:: REQUIRED ACTION ::
The expected response is a copy of every line in the entries below that includes the word "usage".
──────── AVAILABLE DATA
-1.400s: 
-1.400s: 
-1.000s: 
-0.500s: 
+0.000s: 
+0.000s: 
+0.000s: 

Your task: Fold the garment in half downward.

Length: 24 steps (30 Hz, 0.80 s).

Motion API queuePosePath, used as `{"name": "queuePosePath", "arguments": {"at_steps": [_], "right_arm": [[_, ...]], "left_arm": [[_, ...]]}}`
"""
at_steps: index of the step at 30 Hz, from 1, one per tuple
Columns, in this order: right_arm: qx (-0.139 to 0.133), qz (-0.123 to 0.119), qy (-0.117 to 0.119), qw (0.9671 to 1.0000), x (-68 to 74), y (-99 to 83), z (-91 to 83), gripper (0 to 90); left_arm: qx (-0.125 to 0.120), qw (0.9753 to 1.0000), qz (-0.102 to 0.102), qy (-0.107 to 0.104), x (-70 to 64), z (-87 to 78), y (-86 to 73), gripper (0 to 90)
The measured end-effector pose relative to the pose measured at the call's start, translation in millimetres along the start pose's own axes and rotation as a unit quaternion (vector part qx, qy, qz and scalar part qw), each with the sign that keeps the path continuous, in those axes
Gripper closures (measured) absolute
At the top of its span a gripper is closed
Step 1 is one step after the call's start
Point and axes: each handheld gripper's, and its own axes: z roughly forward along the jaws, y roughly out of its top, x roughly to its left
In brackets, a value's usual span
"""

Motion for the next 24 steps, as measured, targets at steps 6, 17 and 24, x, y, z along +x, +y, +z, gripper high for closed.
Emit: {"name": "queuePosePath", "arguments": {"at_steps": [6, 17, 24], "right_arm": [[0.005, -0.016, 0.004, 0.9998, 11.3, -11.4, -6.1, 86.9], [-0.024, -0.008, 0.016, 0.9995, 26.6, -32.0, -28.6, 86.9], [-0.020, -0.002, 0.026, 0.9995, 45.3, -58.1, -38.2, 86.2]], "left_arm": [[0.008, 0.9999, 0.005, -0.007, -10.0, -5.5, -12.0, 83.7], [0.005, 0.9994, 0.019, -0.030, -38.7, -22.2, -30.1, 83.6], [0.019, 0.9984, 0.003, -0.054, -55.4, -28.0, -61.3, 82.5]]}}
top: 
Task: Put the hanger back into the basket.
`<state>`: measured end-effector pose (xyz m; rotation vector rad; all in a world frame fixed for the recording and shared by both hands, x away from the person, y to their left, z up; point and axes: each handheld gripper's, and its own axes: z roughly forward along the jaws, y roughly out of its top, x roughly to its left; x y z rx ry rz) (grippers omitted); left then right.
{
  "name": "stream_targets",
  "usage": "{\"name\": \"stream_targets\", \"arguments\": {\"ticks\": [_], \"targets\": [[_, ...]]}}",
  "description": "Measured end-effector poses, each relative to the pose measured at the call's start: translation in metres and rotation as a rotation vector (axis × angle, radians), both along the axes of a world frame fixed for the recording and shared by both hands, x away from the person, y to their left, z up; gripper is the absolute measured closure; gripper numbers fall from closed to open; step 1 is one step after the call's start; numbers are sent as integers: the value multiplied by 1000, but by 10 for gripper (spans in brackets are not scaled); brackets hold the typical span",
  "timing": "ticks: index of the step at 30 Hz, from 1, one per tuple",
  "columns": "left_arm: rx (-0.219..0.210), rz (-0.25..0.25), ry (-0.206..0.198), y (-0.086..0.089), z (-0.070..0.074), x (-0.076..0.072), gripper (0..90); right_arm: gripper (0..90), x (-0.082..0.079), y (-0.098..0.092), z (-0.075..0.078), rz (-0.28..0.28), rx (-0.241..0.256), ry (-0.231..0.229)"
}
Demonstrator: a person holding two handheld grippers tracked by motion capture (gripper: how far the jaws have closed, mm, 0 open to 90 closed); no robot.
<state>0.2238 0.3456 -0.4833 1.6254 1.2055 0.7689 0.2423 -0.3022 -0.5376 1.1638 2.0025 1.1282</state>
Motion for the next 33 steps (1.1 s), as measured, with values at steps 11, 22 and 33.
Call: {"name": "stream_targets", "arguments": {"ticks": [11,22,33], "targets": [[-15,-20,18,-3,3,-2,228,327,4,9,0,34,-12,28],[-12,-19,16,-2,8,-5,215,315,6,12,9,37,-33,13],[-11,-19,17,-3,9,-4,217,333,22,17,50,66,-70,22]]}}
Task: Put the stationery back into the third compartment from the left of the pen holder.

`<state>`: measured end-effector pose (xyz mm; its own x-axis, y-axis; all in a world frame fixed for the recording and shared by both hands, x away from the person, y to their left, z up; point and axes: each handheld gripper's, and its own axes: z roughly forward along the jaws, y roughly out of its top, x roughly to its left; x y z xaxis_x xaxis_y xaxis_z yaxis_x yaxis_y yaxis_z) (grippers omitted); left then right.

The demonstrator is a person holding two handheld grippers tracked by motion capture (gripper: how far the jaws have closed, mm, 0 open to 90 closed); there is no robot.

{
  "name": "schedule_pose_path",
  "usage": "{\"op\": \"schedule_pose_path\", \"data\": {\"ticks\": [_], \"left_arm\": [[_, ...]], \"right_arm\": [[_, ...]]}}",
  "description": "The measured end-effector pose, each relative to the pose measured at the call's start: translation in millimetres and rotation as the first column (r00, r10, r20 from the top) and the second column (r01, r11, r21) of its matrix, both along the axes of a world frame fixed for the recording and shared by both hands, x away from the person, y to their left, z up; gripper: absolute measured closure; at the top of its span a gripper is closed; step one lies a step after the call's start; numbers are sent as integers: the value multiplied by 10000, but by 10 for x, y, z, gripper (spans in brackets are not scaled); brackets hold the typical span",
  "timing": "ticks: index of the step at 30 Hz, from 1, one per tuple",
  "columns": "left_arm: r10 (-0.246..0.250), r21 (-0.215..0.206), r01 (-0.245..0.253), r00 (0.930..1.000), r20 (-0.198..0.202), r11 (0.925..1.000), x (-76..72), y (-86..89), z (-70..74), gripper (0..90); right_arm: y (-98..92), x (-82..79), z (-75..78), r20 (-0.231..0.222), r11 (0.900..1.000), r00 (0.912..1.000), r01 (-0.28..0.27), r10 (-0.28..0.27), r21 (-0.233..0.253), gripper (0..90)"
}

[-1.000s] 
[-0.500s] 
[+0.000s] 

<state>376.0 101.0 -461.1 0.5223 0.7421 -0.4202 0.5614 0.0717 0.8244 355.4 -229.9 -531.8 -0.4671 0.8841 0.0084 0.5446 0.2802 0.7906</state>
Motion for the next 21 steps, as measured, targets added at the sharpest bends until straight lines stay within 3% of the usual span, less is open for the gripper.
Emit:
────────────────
:: SOLUTION FOR THIS PROBLEM ::
  "usage": "{\"name\": \"stream_targets\", \"arguments\": {\"ticks\": [_], \"targets\": [[_, ...]]}}",
  "usage": "{\"op\": \"schedule_pose_path\", \"data\": {\"ticks\": [_], \"left_arm\": [[_, ...]], \"right_arm\": [[_, ...]]}}",

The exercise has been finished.